## Exercise directions
Find the word "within" in the data below and copy each line that holds it.

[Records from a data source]
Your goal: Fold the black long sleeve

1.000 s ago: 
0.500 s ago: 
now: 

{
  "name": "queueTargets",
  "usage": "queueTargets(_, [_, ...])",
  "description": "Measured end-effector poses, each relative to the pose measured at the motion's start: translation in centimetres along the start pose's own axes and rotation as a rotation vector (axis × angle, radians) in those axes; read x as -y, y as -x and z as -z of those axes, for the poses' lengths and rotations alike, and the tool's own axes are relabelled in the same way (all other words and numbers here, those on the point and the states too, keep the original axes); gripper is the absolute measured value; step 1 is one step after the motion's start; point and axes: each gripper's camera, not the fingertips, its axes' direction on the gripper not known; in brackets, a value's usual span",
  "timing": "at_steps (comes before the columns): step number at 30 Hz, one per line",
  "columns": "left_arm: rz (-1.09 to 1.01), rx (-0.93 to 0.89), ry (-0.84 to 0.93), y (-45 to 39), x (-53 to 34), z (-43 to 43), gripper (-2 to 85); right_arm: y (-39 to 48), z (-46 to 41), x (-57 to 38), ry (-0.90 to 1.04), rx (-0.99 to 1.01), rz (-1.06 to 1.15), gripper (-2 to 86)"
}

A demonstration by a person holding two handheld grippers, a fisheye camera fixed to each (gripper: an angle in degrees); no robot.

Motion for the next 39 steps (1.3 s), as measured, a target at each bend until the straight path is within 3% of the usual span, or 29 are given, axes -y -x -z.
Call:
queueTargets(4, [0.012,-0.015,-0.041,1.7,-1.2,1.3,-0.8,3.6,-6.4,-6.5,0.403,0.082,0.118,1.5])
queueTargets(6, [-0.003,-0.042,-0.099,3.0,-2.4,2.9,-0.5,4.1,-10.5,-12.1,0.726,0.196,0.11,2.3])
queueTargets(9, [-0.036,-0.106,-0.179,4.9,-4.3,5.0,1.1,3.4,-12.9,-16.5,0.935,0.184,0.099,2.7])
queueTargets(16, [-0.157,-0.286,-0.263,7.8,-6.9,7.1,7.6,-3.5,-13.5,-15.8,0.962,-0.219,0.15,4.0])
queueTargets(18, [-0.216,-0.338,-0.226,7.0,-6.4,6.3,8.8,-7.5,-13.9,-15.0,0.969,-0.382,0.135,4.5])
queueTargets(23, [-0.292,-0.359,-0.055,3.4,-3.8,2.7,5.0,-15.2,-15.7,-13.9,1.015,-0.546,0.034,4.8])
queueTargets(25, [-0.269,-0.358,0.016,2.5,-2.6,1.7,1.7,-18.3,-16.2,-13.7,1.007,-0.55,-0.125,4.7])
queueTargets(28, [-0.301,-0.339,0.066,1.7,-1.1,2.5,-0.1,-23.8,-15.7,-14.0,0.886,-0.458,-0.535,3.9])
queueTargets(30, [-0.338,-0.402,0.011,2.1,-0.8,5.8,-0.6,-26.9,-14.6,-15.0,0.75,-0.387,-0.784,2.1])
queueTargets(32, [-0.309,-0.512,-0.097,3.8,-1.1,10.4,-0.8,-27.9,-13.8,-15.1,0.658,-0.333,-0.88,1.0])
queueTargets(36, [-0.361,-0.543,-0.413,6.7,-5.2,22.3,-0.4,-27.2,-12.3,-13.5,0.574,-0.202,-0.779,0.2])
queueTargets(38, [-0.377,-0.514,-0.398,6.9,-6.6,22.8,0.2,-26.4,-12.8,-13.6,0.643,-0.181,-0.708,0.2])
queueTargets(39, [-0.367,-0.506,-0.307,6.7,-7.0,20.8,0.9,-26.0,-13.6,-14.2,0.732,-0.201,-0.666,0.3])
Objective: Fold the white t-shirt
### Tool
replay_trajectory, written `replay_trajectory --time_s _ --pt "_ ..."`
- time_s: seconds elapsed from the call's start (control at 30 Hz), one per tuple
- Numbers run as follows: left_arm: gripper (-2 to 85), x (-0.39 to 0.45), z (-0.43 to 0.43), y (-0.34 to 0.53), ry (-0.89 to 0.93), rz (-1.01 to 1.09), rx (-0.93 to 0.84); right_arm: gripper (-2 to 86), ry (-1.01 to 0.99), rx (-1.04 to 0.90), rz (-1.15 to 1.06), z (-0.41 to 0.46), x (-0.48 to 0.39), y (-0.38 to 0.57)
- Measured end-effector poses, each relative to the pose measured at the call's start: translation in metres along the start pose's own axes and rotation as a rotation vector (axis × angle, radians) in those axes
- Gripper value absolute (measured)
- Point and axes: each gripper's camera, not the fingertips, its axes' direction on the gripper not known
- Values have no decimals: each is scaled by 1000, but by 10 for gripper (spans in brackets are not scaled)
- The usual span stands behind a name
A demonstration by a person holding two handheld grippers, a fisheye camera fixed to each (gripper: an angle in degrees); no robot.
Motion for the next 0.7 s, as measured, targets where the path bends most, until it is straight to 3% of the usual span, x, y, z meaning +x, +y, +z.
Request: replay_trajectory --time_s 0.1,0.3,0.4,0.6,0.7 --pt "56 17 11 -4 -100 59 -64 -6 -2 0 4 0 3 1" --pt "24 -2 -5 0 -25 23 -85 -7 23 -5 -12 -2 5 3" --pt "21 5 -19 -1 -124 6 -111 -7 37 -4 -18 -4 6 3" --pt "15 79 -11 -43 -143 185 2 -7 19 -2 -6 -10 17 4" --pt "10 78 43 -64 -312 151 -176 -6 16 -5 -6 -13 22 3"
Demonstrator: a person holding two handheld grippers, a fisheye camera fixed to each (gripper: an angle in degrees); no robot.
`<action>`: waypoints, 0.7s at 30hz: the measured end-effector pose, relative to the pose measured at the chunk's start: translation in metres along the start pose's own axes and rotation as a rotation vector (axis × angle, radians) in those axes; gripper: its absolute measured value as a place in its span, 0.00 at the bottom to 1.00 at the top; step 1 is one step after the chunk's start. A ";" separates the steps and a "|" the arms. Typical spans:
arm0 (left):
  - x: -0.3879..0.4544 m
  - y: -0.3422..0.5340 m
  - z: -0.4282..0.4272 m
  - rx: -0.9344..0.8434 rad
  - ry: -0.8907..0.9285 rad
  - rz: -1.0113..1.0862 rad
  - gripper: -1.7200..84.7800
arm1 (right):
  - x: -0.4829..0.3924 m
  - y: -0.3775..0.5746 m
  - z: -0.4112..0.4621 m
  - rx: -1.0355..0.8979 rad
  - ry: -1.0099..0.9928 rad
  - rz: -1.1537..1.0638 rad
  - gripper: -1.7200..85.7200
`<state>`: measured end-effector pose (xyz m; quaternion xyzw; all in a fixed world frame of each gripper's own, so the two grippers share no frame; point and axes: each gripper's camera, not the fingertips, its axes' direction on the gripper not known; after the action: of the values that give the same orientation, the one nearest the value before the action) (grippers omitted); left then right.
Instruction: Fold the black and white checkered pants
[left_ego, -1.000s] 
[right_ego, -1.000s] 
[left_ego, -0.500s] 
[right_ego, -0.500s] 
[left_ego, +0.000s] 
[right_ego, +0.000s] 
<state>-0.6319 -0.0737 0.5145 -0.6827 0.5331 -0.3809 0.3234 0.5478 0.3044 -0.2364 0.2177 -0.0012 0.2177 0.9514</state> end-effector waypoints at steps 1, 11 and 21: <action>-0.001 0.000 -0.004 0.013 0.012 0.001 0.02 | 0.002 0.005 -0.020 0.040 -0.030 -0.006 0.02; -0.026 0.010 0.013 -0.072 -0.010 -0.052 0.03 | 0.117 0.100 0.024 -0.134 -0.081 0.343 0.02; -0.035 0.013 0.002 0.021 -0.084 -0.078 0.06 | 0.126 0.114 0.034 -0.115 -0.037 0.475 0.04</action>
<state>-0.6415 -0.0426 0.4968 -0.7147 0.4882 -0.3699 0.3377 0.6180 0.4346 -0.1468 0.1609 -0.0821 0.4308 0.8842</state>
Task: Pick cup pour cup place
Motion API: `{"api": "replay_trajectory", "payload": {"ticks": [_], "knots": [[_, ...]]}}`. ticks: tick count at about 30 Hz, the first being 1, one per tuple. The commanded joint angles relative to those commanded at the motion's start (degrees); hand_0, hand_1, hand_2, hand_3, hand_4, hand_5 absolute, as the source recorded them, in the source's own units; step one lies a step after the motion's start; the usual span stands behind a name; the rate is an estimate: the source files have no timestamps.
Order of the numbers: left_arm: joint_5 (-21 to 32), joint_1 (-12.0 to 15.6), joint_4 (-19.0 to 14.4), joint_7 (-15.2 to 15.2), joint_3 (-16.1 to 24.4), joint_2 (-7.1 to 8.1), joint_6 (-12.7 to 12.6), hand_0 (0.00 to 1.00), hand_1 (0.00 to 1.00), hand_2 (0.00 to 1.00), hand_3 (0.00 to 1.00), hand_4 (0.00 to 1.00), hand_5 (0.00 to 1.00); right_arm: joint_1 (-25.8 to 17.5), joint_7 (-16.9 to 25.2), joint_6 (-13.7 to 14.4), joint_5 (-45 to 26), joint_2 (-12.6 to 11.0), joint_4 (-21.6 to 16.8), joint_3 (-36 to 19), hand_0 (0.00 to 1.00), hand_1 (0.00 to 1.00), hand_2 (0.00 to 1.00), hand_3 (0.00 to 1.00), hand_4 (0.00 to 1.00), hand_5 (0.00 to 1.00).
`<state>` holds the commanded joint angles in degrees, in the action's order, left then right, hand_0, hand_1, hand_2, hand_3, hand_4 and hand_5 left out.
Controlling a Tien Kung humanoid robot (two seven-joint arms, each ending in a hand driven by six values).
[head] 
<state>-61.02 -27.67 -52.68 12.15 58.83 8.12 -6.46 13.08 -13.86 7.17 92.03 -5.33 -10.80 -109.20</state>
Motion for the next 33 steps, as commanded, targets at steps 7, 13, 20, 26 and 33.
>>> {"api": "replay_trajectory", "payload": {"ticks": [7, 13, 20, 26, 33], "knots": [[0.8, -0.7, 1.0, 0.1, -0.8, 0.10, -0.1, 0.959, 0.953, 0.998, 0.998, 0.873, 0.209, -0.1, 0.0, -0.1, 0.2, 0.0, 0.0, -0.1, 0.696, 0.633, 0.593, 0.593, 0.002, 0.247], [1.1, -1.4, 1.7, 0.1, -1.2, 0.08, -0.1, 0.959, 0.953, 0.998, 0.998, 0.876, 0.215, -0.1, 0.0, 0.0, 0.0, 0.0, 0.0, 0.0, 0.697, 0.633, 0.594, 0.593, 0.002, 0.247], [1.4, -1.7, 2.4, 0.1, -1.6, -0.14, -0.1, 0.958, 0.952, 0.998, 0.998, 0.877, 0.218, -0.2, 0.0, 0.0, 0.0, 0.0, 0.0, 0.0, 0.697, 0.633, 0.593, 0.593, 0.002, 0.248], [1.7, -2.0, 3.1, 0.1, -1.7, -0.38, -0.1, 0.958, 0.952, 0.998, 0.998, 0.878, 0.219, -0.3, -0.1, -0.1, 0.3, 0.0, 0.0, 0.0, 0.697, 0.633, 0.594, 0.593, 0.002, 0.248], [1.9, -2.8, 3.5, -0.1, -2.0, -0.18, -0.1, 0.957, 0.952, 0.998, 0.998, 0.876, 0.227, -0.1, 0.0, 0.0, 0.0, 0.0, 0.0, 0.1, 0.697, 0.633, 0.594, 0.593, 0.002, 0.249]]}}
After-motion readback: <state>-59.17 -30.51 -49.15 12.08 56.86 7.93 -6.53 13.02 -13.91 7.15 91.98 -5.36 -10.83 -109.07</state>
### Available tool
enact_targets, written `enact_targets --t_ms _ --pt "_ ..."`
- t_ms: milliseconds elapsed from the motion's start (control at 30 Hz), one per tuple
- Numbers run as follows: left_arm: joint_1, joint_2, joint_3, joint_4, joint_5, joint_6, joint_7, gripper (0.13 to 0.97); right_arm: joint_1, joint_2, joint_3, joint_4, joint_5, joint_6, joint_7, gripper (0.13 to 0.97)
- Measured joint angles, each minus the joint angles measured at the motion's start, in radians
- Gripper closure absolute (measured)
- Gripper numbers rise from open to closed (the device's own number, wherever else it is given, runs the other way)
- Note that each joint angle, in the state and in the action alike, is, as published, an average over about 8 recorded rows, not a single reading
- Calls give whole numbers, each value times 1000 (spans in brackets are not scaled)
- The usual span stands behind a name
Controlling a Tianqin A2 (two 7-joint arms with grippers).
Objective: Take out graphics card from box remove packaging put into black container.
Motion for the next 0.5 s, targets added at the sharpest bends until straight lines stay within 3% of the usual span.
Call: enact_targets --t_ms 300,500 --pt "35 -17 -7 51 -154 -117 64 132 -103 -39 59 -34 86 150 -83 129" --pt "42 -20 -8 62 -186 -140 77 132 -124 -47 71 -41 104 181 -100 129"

## Response area
Motion for the next 39 steps (1.3 s), as measured, a target at each bend until the straight path is within 3% of the usual span, or 29 are given, axes -y -x -z.
Motion for the next 0.5 s, targets added at the sharpest bends until straight lines stay within 3% of the usual span.

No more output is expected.